:: Try it ::
Could you copy every line in the listing below that has the word "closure"?

++++ Source data

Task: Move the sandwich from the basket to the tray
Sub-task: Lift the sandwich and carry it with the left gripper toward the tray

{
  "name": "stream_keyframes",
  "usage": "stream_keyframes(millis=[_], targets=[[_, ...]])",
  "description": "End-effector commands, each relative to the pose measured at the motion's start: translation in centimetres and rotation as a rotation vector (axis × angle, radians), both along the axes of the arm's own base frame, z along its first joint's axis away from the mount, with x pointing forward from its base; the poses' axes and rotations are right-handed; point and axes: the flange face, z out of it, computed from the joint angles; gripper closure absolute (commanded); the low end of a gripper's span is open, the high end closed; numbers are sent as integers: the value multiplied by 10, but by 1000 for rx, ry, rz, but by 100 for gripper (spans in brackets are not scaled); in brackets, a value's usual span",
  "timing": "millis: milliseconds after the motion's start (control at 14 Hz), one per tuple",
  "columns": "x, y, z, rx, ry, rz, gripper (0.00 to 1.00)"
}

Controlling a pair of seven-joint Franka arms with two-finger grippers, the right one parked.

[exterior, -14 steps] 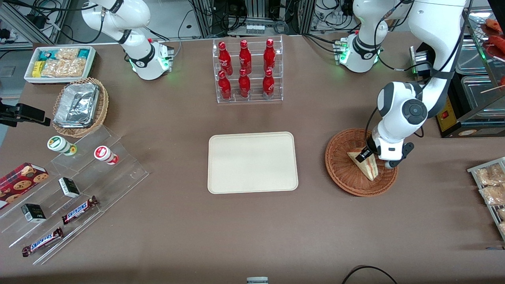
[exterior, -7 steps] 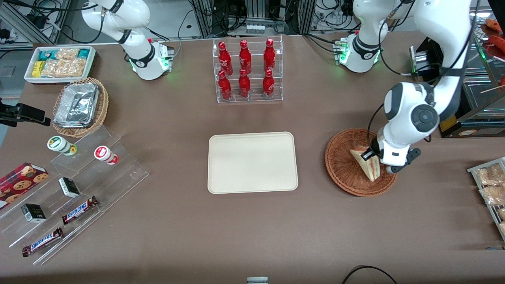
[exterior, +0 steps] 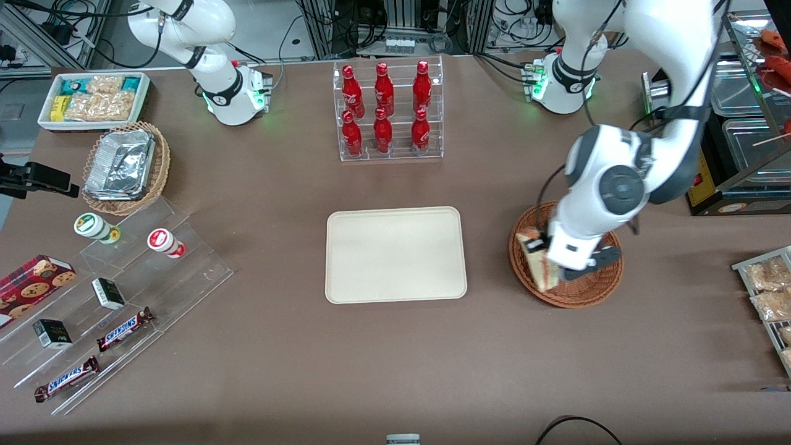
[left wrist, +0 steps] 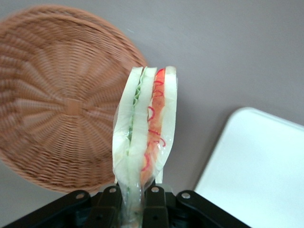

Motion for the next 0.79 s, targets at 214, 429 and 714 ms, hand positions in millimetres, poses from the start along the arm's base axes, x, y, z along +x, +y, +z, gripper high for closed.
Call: stream_keyframes(millis=[214, 429, 714], targets=[[-3, -130, -36, -20, 15, -172, 100], [-14, -190, -54, -22, 8, -120, 100], [-34, -259, -78, -23, -9, -98, 100]])
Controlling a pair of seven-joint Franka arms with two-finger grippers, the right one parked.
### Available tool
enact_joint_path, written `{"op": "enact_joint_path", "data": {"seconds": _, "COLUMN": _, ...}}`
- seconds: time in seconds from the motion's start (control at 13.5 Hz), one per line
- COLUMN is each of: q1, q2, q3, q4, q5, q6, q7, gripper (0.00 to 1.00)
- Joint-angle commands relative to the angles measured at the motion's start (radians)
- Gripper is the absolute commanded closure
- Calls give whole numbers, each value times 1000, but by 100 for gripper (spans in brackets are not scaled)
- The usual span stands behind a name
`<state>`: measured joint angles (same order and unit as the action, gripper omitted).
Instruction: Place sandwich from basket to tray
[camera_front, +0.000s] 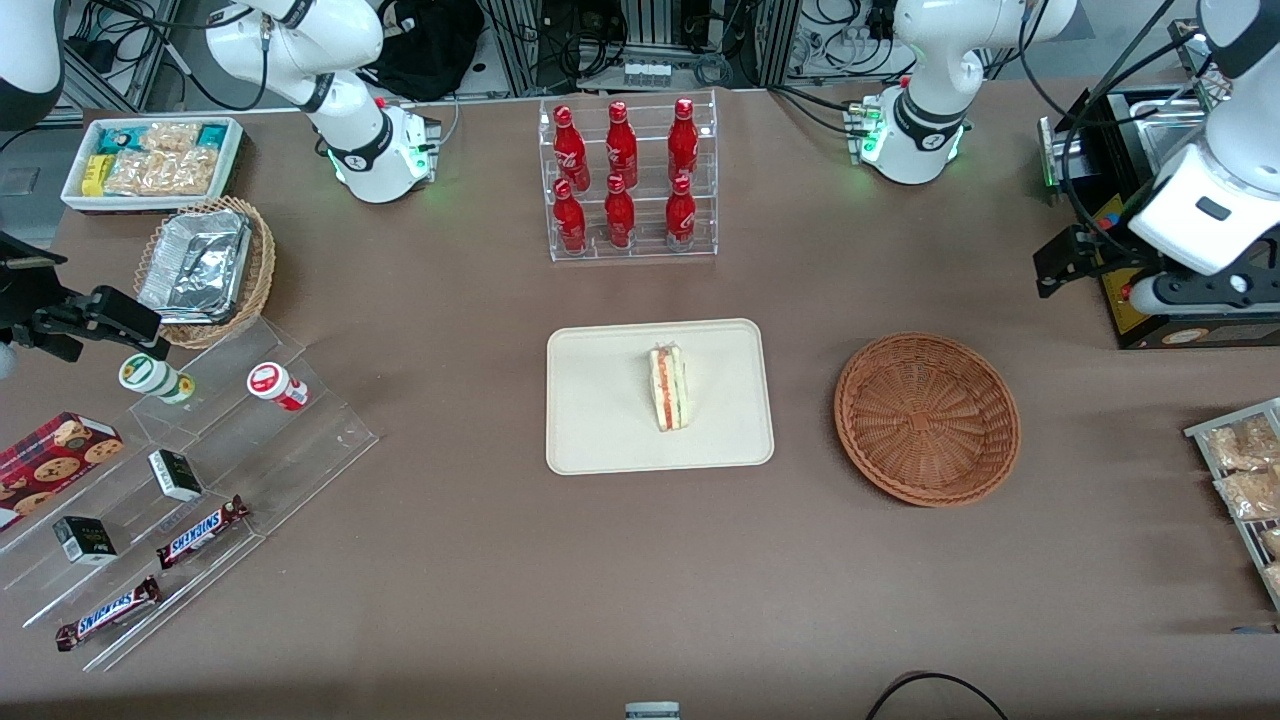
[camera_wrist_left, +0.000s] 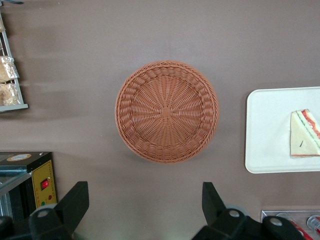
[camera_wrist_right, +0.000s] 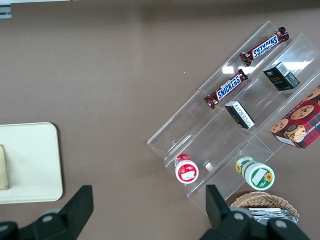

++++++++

:: Completed exercise ::
  "description": "End-effector commands, each relative to the pose measured at the motion's start: translation in centimetres and rotation as a rotation vector (axis × angle, radians), both along the axes of the arm's own base frame, z along its first joint's axis away from the mount, with x pointing forward from its base; the poses' axes and rotations are right-handed; point and axes: the flange face, z out of it, computed from the joint angles; gripper closure absolute (commanded); the low end of a gripper's span is open, the high end closed; numbers are sent as integers: the value multiplied by 10, but by 1000 for rx, ry, rz, but by 100 for gripper (spans in brackets are not scaled); in brackets, a value's usual span",
- Gripper is the absolute commanded closure

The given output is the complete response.